Any information that is known about solitary confinement reaches the outside world a day late and a policy short. Charles Dickens (1842), a notable critic of the American penitentiary system, alluded to the effect of ignorance of solitude in his prescient observation a century and a half earlier, “this slow and daily tampering with the mysteries of the brain, [is] immeasurably worse than any torture of the body… and therefore I denounce it, as a secret punishment which slumbering humanity is not roused up to stay”. Little has changed. The prolonged effects of solitary confinement take the form of irreversible physical and mental health disorders. When isolated inmates are granted the long-awaited second chance for release right after solitary confinement, they reoffend in rates disproportionately higher than the general prison population. Long durations in segregation exacerbate mental illnesses, leading to bouts of psychosis. This prevents inmates from integrating back into the labor market, much less society in general, and is correlated with higher rates of criminal episodes.

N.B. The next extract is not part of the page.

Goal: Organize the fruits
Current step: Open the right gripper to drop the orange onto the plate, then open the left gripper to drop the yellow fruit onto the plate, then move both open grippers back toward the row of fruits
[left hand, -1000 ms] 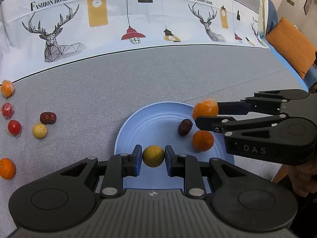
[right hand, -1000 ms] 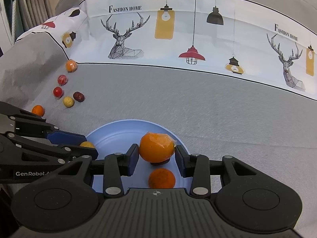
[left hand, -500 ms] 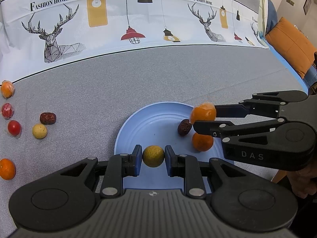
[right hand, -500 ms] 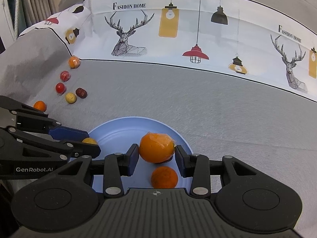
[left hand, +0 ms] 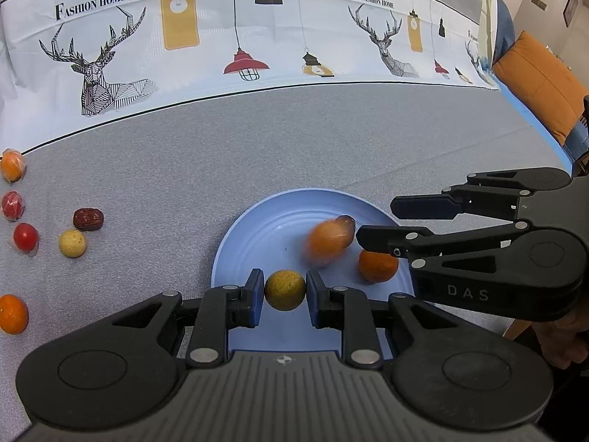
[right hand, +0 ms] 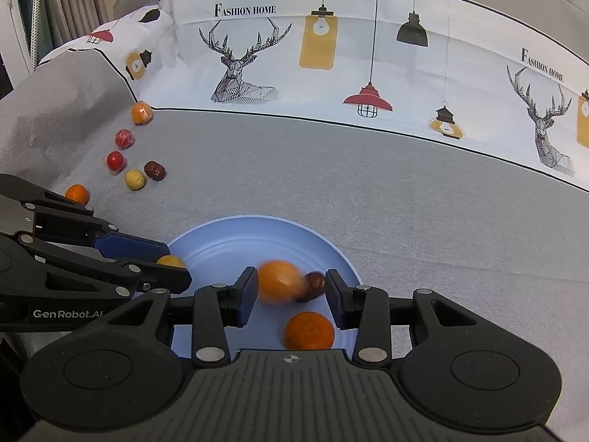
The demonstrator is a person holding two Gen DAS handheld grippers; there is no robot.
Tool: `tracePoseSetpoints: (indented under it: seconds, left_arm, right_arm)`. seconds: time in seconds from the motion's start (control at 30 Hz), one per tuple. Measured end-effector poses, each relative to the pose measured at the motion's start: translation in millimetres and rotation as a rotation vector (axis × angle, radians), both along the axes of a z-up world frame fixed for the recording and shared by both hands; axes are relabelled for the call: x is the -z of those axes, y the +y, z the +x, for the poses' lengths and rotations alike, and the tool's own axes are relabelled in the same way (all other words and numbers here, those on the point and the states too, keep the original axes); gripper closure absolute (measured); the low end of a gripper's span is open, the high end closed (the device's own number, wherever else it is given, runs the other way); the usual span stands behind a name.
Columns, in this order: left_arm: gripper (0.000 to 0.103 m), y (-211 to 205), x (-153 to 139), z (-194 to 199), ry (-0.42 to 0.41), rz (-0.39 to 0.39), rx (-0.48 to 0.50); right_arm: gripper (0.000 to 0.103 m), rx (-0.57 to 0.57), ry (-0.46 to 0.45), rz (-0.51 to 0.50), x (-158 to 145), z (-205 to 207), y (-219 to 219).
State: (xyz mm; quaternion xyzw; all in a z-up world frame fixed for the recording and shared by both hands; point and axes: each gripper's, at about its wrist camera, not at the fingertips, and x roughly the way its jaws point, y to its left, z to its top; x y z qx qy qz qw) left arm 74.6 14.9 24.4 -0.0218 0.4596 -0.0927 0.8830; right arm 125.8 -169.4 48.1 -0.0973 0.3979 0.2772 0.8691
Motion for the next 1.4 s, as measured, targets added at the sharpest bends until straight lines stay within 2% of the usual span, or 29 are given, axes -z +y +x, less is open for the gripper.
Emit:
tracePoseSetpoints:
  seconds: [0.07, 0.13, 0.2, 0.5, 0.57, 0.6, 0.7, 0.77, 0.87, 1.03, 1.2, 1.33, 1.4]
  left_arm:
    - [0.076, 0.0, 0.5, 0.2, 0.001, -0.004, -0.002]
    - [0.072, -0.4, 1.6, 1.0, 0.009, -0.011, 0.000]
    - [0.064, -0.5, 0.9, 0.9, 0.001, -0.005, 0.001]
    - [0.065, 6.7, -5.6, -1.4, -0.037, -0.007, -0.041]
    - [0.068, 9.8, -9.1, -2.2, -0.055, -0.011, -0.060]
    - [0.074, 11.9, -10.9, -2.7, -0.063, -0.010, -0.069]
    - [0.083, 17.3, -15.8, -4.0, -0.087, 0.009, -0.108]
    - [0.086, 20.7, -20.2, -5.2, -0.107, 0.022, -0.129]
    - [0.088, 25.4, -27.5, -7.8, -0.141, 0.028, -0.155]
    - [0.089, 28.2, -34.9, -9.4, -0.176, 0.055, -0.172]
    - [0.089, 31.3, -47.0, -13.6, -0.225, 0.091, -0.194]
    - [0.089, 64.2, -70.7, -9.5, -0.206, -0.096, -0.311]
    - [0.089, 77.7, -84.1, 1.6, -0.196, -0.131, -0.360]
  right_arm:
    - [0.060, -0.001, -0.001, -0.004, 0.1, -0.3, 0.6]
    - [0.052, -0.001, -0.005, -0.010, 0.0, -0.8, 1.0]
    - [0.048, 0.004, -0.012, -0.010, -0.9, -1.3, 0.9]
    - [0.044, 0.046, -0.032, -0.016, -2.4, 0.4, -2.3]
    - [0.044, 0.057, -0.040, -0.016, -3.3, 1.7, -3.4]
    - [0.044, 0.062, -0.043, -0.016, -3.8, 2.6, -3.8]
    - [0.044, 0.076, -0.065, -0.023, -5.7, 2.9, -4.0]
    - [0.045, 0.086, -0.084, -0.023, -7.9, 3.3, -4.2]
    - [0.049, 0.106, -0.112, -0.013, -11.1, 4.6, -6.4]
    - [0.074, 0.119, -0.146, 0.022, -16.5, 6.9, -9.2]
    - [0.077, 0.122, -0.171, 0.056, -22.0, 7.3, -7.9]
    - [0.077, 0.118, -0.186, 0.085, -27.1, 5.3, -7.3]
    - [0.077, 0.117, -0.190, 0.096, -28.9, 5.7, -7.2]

The Foundation offers a list of policy solutions to improve the status quo of federal solitary confinement. First and foremost, data transparency is essential. Pulling back the bureaucratic curtain of the federal prison system will reinforce administrative rectitude when deciding to use solitary confinement. Enhancing due process and ongoing review is another way to redirect prison officials to alternative punitive measures. The BOP should also consider expanding educational and rehabilitative programming for inmates in isolation, as these changes will reduce occupancy and recidivism rates with a single policy adjustment. Lastly, the BOP system owes it to the public to reduce violence and suicide for inmates in solitary by improving mental health assessments. Addressing these issues can also reveal areas of endemic corruption that lead to further misuse of this practice.